Megan Ellison’s Annapurna Pictures has its third winner with The Master, her second this year, with Lawless still in theaters. That’s one hell of a year.
There’s now another famous Ellison besides Larry. Think her paterfamilias is proud? Could go either way.
Joaquin Phoenix contorts his body like if Leonard in The Big Bang Theory were a depraved alcoholic, his exceptionally angular face creased in extreme ways.
PSH delivers one of his most monumental performances. Iconic.
Amy Adams bravely appears like Demi Moore on the cover of Vanity Fair, then later declaims porn-prose to Joaquin Phoenix in some bizarre psychosexual “processing” bullshit. (Whoops, excuse the editorial bullshit.) Extreme scenes in stride, count this as her most impressive performance yet. Powerful acting.
Jesse Plemons kills in his single declamatory scene, so much that he makes the trailer. Friday Night Lights’ Landry Clark is going to be under much bigger lights going forward based on this brief but assured turn.
The Master rivals Terrence Malick’s Tree of Life as an idiosyncratic and cinematically bravura character study of post-war America. It also rivals it in extended cinematic indulgence.
The Master just talks time travel, unlike Tree of Life which travels it for real. Physics aside, they both reach for – and mostly grasp – Great American Filmhood. Kudos.
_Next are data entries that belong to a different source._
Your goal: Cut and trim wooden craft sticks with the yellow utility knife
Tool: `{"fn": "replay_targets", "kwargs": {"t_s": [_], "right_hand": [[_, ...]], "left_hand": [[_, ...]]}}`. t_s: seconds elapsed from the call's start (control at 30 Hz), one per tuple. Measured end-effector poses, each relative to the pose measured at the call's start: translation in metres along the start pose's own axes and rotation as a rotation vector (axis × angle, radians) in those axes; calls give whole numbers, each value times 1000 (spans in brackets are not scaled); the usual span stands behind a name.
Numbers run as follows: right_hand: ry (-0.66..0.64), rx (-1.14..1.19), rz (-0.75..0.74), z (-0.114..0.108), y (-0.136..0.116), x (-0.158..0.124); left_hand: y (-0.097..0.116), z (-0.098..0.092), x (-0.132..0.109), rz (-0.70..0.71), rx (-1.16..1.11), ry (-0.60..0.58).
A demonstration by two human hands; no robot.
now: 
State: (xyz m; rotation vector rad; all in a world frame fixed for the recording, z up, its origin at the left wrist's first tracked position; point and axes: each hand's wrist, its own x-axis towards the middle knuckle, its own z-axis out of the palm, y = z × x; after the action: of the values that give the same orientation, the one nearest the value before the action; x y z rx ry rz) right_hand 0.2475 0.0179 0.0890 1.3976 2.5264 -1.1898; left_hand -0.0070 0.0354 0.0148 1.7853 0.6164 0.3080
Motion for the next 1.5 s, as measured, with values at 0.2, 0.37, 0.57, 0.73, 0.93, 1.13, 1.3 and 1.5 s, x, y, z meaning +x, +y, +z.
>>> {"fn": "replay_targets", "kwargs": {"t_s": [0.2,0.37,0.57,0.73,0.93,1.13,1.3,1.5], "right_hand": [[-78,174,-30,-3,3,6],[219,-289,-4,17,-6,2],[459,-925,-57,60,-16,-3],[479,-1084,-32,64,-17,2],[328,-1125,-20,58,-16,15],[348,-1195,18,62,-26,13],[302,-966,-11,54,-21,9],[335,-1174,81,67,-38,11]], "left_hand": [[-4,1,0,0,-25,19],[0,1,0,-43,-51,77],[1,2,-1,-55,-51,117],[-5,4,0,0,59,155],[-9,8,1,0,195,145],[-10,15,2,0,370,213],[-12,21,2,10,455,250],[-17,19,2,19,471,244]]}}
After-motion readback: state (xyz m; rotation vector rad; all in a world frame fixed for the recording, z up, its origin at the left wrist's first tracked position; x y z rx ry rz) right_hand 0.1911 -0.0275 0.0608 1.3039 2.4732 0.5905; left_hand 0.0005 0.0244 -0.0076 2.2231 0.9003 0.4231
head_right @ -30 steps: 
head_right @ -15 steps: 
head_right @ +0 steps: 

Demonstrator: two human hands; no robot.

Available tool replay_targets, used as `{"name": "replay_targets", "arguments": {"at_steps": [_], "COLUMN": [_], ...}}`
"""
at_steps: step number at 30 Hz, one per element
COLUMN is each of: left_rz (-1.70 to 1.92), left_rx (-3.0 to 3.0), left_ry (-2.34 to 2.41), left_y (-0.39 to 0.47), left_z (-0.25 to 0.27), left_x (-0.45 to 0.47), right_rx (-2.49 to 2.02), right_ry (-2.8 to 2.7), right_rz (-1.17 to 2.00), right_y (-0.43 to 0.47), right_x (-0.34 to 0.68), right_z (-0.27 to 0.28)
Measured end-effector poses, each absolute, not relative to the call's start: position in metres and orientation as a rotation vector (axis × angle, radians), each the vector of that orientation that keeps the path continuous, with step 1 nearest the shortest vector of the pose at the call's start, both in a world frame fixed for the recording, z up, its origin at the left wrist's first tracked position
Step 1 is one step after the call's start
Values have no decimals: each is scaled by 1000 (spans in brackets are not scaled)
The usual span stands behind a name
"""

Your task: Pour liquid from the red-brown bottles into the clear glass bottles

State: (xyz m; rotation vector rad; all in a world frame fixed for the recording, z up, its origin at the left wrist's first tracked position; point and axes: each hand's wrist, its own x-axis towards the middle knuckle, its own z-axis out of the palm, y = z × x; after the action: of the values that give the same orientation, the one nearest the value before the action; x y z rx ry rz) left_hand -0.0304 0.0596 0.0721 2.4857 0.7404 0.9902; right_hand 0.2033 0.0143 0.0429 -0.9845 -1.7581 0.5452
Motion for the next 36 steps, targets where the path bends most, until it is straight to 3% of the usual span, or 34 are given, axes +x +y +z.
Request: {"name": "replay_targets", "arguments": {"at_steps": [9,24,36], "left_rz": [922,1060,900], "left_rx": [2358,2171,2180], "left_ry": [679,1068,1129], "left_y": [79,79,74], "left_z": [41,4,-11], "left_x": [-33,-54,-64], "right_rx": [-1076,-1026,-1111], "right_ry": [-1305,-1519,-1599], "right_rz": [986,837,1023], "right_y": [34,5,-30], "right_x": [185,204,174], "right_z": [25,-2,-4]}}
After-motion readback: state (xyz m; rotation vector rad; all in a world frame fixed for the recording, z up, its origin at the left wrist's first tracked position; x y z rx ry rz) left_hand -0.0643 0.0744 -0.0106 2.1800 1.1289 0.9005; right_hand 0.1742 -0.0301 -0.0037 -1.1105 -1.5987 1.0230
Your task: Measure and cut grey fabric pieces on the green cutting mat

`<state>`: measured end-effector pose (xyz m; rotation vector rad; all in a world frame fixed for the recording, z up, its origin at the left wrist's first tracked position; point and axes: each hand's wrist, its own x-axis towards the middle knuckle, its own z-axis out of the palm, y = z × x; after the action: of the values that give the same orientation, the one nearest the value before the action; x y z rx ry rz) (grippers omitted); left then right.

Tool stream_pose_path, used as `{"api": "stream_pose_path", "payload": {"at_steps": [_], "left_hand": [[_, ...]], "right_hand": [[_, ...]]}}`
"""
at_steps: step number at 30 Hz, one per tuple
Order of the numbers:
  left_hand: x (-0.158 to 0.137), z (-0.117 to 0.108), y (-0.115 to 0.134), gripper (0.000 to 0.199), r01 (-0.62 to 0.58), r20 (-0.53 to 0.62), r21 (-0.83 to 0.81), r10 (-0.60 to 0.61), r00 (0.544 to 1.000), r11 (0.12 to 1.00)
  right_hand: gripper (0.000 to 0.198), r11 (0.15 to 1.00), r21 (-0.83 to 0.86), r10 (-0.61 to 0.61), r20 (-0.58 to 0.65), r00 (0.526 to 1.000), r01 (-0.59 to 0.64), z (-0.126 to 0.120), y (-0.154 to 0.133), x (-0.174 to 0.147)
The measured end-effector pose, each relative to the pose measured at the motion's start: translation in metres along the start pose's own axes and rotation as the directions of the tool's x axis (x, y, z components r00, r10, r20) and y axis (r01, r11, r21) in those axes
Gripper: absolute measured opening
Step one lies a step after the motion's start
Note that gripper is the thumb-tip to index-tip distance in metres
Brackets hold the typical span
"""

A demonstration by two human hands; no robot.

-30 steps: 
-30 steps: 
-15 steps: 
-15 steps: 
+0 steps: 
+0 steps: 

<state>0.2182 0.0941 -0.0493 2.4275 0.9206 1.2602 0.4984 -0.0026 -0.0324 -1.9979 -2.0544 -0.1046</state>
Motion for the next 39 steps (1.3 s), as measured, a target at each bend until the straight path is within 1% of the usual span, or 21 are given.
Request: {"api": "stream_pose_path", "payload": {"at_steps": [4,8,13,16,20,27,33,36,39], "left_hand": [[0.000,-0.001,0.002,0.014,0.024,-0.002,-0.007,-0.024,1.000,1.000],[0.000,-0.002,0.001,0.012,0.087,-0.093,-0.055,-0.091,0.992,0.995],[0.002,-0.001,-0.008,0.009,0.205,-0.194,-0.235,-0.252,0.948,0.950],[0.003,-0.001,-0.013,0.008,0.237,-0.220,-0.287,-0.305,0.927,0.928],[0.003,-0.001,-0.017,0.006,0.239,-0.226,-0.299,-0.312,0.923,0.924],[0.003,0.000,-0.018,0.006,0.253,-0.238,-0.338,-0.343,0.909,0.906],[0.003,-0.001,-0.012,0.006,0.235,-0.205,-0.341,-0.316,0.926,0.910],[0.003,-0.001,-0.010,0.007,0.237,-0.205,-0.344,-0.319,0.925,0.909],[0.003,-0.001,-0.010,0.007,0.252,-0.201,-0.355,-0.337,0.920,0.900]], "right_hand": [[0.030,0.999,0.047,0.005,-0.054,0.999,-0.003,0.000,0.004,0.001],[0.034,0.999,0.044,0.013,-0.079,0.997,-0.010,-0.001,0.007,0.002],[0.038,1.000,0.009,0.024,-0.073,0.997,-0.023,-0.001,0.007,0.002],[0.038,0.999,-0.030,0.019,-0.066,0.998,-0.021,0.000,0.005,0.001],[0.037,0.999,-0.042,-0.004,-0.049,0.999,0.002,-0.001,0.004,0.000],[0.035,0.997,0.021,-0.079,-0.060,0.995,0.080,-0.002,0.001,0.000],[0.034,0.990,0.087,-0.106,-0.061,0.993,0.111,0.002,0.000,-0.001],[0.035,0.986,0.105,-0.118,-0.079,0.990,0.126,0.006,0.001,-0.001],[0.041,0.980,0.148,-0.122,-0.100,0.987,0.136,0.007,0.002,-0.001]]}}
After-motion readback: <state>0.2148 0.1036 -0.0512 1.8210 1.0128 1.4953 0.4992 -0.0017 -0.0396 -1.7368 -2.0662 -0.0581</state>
Freddie Quell would f**k anything, down to and including damp sand. Department store models, switchboard operators, you name it. He’s blind drunk half the time anyway. The bottom of the barrel is often too good for him. He’s happy to drink brake fluid. You get the drift. Beyond bad – suicidal.
Thus sordid.
Much needs to be written about where and when The Master intersects Scientology. Just not now.